I was reflecting on this during the week and went back to the journal of one of my favourite Christian writers, Alexander Schmemann, an Orthodox priest who lived and taught in New York in the late 20th century. Something he wrote about the ‘I’ passion of pride rang a bell. It’s reproduced on the back of the service booklet:

‘Anything, one way or the other, even in microscopic dose, connected with pride, is connected with the devil and with the diabolical. Religion also is a ready-made field of action for the devil’s forces. Everything, absolutely everything in religion is ambiguous, and this ambiguity can be cleared only by humility, so that the whole spiritual life is or must be directed to seeking humility.

‘The signs of humility: joy! Pride excludes joy. Then: simplicity, i.e., the absence of any turn into one’s self. Finally, trust, as the main directive in life, applied to everything (purity of heart, when man can see God). The signs of pride are: the absence of joy; complexity and fear. All this can be verified every day, every hour, by watching one’s self and contemplating life around.

‘It is frightening to think that in some sense, the Church also lives with pride – ‘the rights of the churches’…and a flood of joyless complicated and fearful spirituality’. It is a continuous self-destruction. We try to protect the “Truth”, we fight with something and for something without understanding that Truth appears and conquers only when it is alive: “humble yourself, be like a slave”, and you will have a liberating joy and simplicity, where humility is radiant in its divine beauty; where God is revealed in creation and salvation. How can I live by this? How can I convince others?’

How indeed! These are rich, dense words but in them I saw an underlining of three qualities in Phoebe and all children that are the cause of their and our joy – humility, simplicity and trust.

Where do people find joy?

Through deepening those childlike qualities of humility, simplicity and trust. We don’t want to stay childish but we do need to stay child-like if the Christian thing is to mean anything at all. Indeed, As Schmemann says many of the Church’s troubles are in a loss of joy through making things over complicated – and God forgive me if bringing this passage to you has had that effect! It’s not simple, but I love the challenge of it:

‘“Humble yourself, be like a slave”, and you will have a liberating joy and simplicity, where humility is radiant in its divine beauty.’

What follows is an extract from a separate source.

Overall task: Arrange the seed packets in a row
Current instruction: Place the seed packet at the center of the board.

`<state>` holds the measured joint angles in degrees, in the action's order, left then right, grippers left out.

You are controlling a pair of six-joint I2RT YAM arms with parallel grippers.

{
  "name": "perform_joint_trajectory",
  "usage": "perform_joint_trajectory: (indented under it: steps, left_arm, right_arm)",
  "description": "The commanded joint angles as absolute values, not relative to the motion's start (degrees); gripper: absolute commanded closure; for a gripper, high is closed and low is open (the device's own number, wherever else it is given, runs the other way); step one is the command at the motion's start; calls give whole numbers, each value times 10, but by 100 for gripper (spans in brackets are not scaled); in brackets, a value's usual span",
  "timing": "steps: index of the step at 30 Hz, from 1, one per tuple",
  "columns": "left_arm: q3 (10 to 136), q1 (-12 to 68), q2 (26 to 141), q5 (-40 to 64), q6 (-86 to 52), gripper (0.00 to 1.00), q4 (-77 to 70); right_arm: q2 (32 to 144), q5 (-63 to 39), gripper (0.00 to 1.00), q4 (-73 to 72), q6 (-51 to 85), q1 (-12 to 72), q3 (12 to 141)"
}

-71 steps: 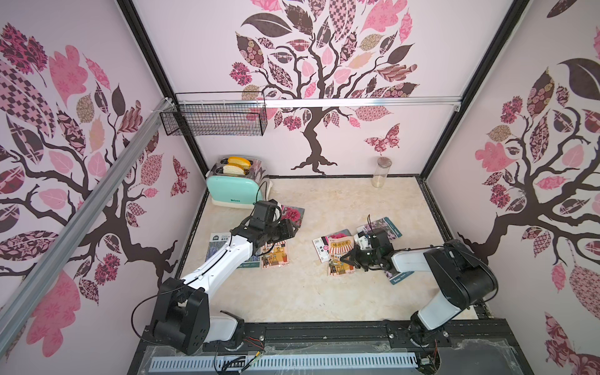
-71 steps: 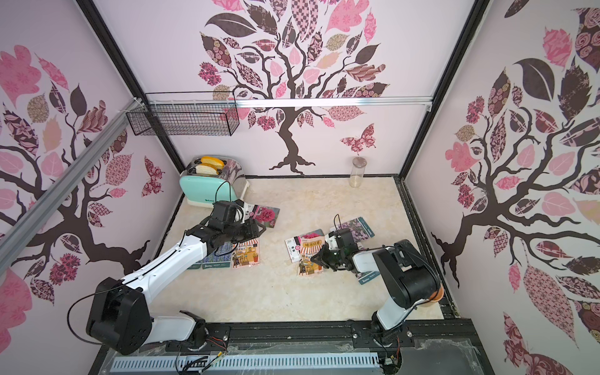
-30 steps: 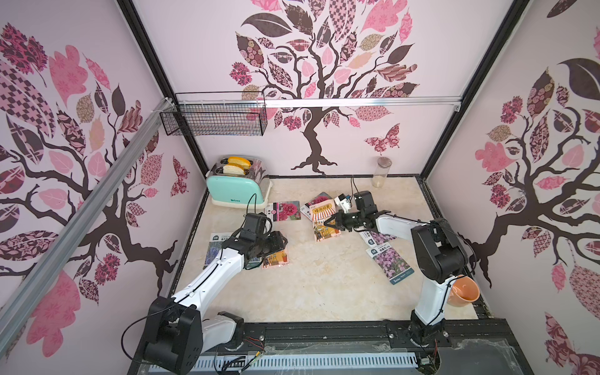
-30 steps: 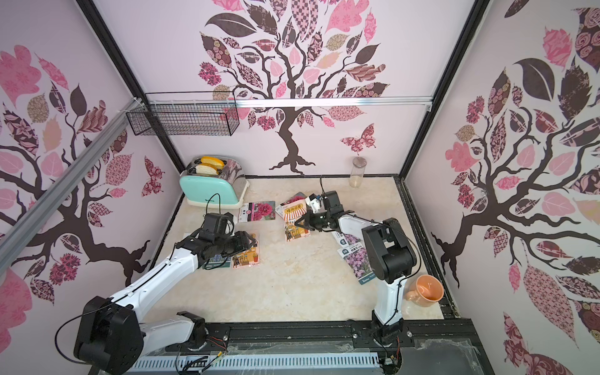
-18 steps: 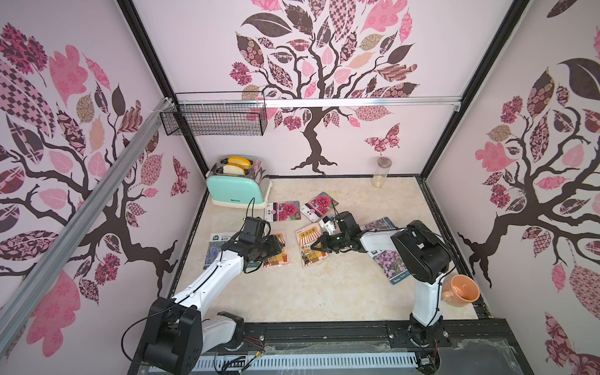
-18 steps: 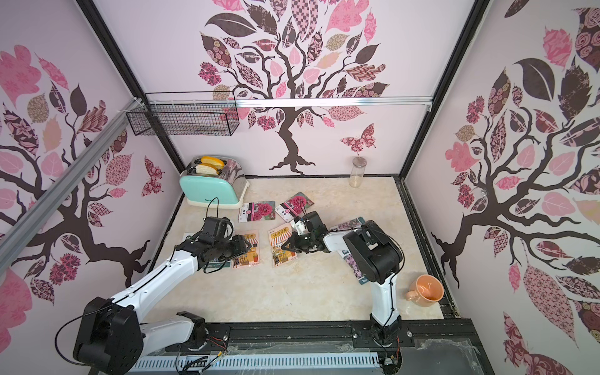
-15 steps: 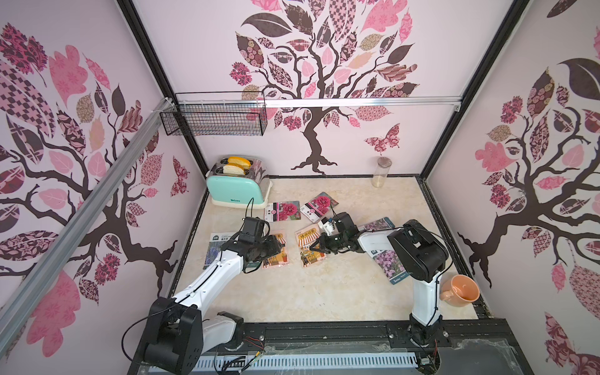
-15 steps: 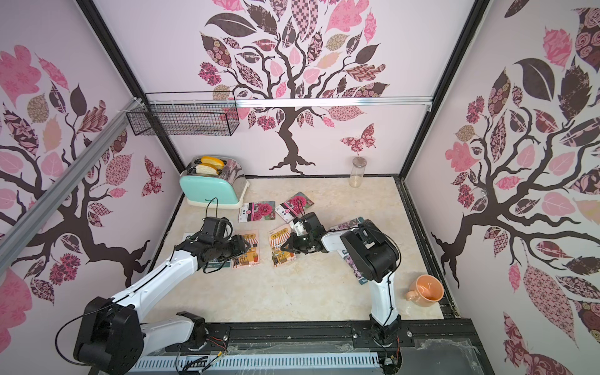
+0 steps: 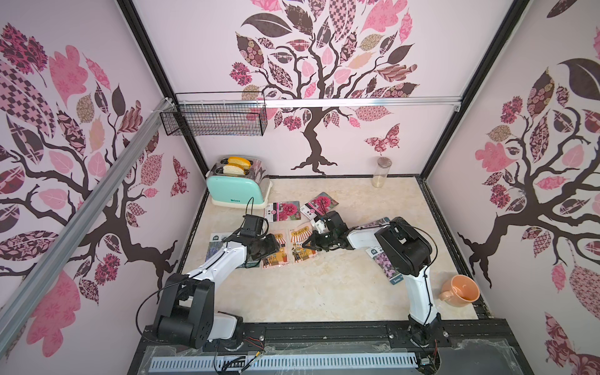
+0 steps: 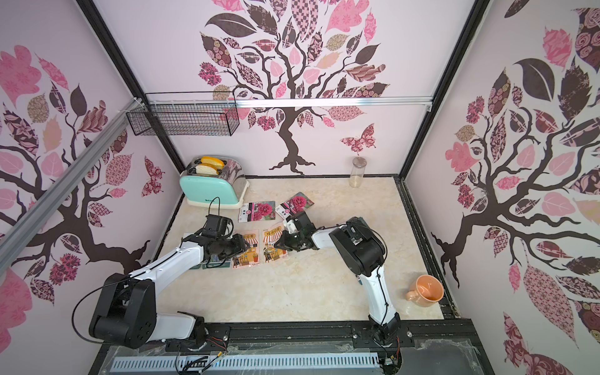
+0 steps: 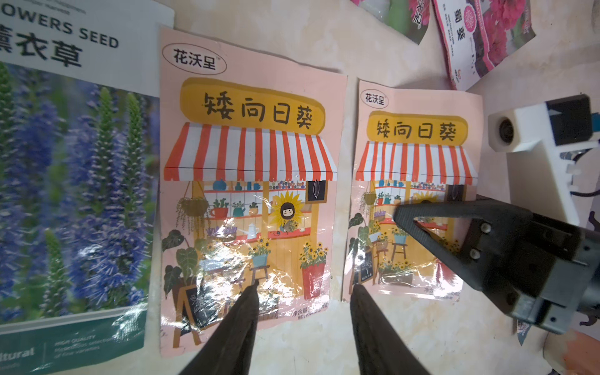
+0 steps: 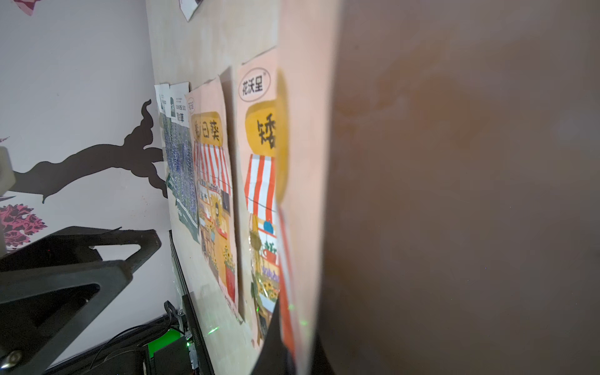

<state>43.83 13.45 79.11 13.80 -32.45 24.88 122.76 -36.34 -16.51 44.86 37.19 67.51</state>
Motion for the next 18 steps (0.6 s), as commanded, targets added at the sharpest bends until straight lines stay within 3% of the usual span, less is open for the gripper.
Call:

Joy is something beyond us.  It’s the radiant, beautiful infectious presence of God alongside us and within us.

To live a life close to God is what baptism is all about.  As we come close to God he comes close to us and in his presence is the fullness of joy.  This is our prayer for Phoebe and her family this mid-Advent Gaudete (Joy) Sunday – that they live continually in joy, which is a gift of the Holy Spirit obtained by coming to God in repentance and faith.

Phoebe’s parents and godparents will shortly express this coming to God by saying I turn to Christ, I repent of my sins, I renounce evil.

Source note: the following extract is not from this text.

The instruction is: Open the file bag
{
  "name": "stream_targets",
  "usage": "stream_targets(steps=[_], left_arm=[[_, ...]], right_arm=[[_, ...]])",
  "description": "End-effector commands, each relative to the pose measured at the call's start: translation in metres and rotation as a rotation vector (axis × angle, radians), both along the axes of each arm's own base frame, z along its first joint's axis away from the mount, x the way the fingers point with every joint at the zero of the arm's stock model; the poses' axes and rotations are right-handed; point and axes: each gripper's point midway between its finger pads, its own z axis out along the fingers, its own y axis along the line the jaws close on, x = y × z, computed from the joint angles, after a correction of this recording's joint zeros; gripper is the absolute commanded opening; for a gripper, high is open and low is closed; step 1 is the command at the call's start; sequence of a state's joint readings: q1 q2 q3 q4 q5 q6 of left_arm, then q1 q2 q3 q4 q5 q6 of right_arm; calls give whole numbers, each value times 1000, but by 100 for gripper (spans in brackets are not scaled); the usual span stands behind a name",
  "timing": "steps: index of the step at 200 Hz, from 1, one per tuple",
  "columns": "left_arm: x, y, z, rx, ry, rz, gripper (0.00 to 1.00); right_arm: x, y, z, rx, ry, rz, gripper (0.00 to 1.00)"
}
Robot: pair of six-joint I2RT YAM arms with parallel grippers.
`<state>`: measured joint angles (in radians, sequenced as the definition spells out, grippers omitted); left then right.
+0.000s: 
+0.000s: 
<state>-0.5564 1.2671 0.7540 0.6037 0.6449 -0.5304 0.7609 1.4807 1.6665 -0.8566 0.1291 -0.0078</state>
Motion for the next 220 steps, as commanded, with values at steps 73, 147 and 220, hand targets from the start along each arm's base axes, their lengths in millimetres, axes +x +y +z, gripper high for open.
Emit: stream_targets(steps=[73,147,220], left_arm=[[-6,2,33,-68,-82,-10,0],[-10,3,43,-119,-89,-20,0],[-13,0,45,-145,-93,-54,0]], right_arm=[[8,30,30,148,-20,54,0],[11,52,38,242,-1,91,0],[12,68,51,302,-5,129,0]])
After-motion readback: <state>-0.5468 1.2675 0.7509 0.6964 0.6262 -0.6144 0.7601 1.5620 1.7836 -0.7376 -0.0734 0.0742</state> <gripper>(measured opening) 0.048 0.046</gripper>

To remain joyful they will have to hold themselves close to God by continual repentance. 

 God may hold our lives but we also have to hold ourselves close to Him.  The will is all-important here.

When we come to Church week by week we show a determination towards God. We affirm to ourselves that it is the invisible and inner realities of life that transcend our outer and peripheral concerns.

Joy is the anointing of the Holy Spirit upon those who seek God with their whole heart.

May this holy season of Advent renew our spiritual determination so that St. Giles can be made a beacon of joy, its building and its people, overflowing with the Spirit of God!

Rejoice in the Lord always; again I will say, Rejoice.